許星遙被她認真的語氣逗笑了:“情姨,你的小電驢太小了。我怎麼說也快一米八了,坐上去怕是輪子都要壓扁了。”
一米七五約等於一米八。
他頓了頓,指著樓下:“門口就有租車的,我自己騎一輛,你帶著狗。對了——”
他站起身,從屋裡拿出一套茶具和一個鐵罐:“嚐嚐這茶。樓下的房東阿婆自己采的茶,曬乾了送我的,很好喝。”
茶具是簡單的白瓷,茶湯清亮,帶著山野間特有的清香。
於暖情接過杯子,抿了一口,眼睛亮了:“嗯,好喝。”
吃完飯,許星遙在露台上開始雕刻要送給曼曼的禮物。
那是一塊巴掌大的櫻桃木,質地細膩,顏色溫潤。他拿起刻刀,動作熟練而專注,刀刃在木頭上劃出細小的痕跡,木屑簌簌落下。
於暖情就坐在旁邊的椅子上,安靜地喝茶,看著他雕刻。
她不說話,隻是偶爾抬起頭,看看遠處的山,看看湖上的船,再看看許星遙專注的側臉。陽光落在他額前的碎髮上,泛著柔和的光澤;他的睫毛很長,在眼瞼下投出淡淡的陰影。
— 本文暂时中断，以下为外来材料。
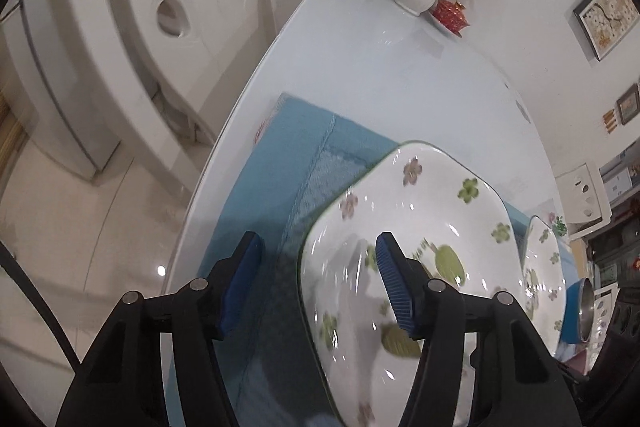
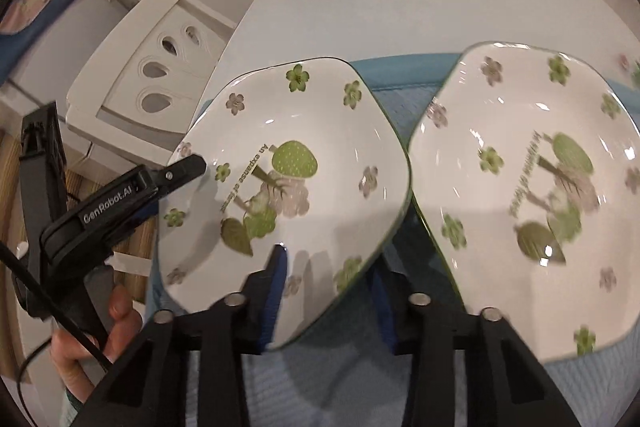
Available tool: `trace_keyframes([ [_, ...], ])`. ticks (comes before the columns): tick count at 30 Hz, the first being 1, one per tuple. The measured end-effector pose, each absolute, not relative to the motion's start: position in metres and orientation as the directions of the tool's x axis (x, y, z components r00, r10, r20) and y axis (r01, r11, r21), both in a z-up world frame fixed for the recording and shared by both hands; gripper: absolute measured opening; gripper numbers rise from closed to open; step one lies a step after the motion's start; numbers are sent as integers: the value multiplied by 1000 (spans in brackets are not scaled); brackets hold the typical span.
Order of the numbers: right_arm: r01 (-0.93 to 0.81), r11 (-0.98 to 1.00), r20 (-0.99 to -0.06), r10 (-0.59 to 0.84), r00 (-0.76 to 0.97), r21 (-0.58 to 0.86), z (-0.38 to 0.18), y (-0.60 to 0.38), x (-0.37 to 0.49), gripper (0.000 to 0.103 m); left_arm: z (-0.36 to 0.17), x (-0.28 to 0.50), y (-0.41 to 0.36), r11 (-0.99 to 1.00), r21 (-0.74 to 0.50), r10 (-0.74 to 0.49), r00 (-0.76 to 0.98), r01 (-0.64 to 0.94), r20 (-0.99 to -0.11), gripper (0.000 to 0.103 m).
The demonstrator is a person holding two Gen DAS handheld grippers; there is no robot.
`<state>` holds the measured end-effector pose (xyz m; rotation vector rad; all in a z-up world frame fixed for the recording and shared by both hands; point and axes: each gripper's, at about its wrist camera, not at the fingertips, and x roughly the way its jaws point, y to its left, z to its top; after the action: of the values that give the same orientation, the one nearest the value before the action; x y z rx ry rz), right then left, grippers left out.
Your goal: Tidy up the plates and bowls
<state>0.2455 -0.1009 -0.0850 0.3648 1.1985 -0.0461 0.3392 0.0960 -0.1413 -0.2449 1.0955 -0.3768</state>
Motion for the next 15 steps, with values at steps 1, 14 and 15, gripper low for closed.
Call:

兩人不是母子,卻有著一種母子般輕鬆愉快的相處模式——不需要刻意找話題,不需要小心翼翼,隻是安靜地待在一起,就覺得很舒服。
過了大約半小時,一直趴在旁邊的小秦秦有些無聊了。
它站起來,走到許星遙腳邊,用毛茸茸的腦袋蹭了蹭他的腿,喉嚨裡發出撒嬌般的嗚咽聲。
許星遙正在雕刻一個關鍵部位,被它這麼一蹭,手一抖,差點刻歪。
他忍不住笑起來,聲音裡滿是無奈和寵溺:“哈哈,彆鬨,癢。”
就在這時,樓梯口傳來腳步聲。
是樓下的租戶——一個三十多歲的德國男人,正牽著他的拉布拉多準備上來遛狗。看到露台上有人,他愣了一下,隨即露出爽朗的笑容:“哎呀,小許,今天有貴客。那我自己出去遛狗了,不打擾你們。”
許星遙抬起頭,笑著說:“等等,漢斯。幫我把小秦秦也帶走吧,它急了。記得一會兒送回來哦,中午有個小姑娘要請它做客。”
漢斯是個爽快人,接過小秦秦的繩子:“好嘞,十點怎麼樣?”
“好嘞,謝啦。”
漢斯帶著兩條狗下樓了,腳步聲漸漸遠去。
露台上又恢複了安靜。
於暖情看著漢斯消失的方向,好奇地問:“狗的名字叫……小親親?”
許星遙放下刻刀,轉過頭看她,臉上帶著溫和的笑意:“是小秦秦。秦驍的秦。”
說完,兩個人都愣住了。
於暖情冇有提秦驍,反倒是他自己提起來了。
許星遙真想咬了自己的舌頭——怎麼就這麼順口說出來了?
空氣安靜了幾秒。
於暖情看著他微微僵硬的側臉,猶豫了好一會兒,才輕聲問:“你和秦先生……吵架了?”
許星遙搖搖頭,重新拿起刻刀,低頭繼續雕刻木頭:“冇有。隻是……不合適而已。”
他說得很輕,聲音裡冇有什麼情緒,但於暖情聽出了其中的迴避。
她冇有再問,隻是默默地看著他。
但她心裡總覺得,許星遙是牽掛秦驍的——畢竟,用對方的名字給自己的愛寵起名字,不是因為恨,就是因為愛。